**Activity**
Copy every line in the listing that contains "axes".

**Source data**
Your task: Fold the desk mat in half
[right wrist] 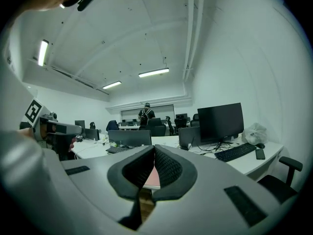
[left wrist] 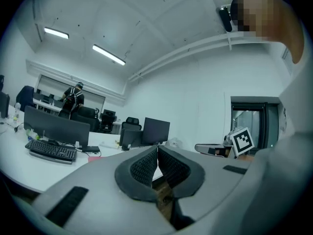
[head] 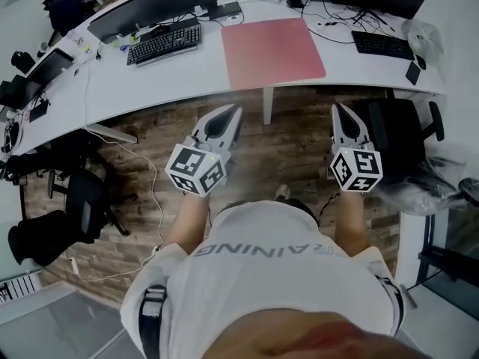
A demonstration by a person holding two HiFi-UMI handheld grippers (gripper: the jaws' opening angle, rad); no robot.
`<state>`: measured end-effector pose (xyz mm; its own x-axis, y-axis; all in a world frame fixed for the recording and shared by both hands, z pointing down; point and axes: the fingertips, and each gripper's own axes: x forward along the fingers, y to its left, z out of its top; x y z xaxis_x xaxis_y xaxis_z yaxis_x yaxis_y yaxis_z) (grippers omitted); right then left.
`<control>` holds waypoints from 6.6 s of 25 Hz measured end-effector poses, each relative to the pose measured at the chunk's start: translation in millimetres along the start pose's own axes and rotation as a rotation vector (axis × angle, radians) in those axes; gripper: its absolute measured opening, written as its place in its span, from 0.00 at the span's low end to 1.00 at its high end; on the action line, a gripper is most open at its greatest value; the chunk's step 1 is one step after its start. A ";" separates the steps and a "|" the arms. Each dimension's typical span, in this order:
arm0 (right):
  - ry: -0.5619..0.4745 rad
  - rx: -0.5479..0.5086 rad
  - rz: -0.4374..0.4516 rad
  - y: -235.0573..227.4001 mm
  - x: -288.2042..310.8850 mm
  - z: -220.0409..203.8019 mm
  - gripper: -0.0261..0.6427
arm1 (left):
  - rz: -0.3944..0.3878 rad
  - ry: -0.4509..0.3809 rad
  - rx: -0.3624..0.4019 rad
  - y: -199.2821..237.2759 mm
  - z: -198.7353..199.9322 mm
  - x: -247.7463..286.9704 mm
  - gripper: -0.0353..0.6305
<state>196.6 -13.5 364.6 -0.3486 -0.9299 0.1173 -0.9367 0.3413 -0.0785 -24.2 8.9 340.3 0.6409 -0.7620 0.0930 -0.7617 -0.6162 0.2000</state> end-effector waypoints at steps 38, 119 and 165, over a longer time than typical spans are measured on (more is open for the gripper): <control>0.107 -0.005 0.157 -52.7 186.0 -13.1 0.08 | 0.105 -0.007 -0.115 126.6 2.6 131.0 0.10; 0.613 -0.491 0.626 58.1 376.4 -208.4 0.09 | 0.426 0.090 -0.320 249.8 -37.2 162.7 0.10; 0.790 -0.150 0.088 -225.2 304.5 -265.8 0.09 | 0.016 0.265 -0.203 125.7 -40.4 370.3 0.10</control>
<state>292.7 -337.0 681.2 -0.2892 -0.5464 0.7860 -0.8795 0.4759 0.0072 121.3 -342.7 439.3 0.6521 -0.6763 0.3427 -0.7542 -0.5324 0.3844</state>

**Answer section**
`<state>`: measured end-effector pose (xyz mm; its own x-axis, y-axis; all in a world frame fixed for the recording and shared by both hands, z pointing down; point and axes: the fingertips, and each gripper's own axes: x forward along the fingers, y to its left, z out of its top; x y z xaxis_x xaxis_y xaxis_z yaxis_x yaxis_y yaxis_z) (grippers omitted); right then left.
`<control>` holds waypoints from 6.6 s of 25 Hz measured end-effector poses, each relative to the pose measured at the chunk's start: translation in millimetres along the start pose's own axes and rotation as a rotation vector (axis × angle, radians) in those axes; gripper: its absolute measured opening, written as its place in its span, from 0.00 at the span's low end to 1.00 at its high end; on the action line, a gripper is most open at its greatest value; the chunk's step 1 is one step after its start. A ";" separates the steps and a "|" the arms. Each dimension's typical span, in this order:

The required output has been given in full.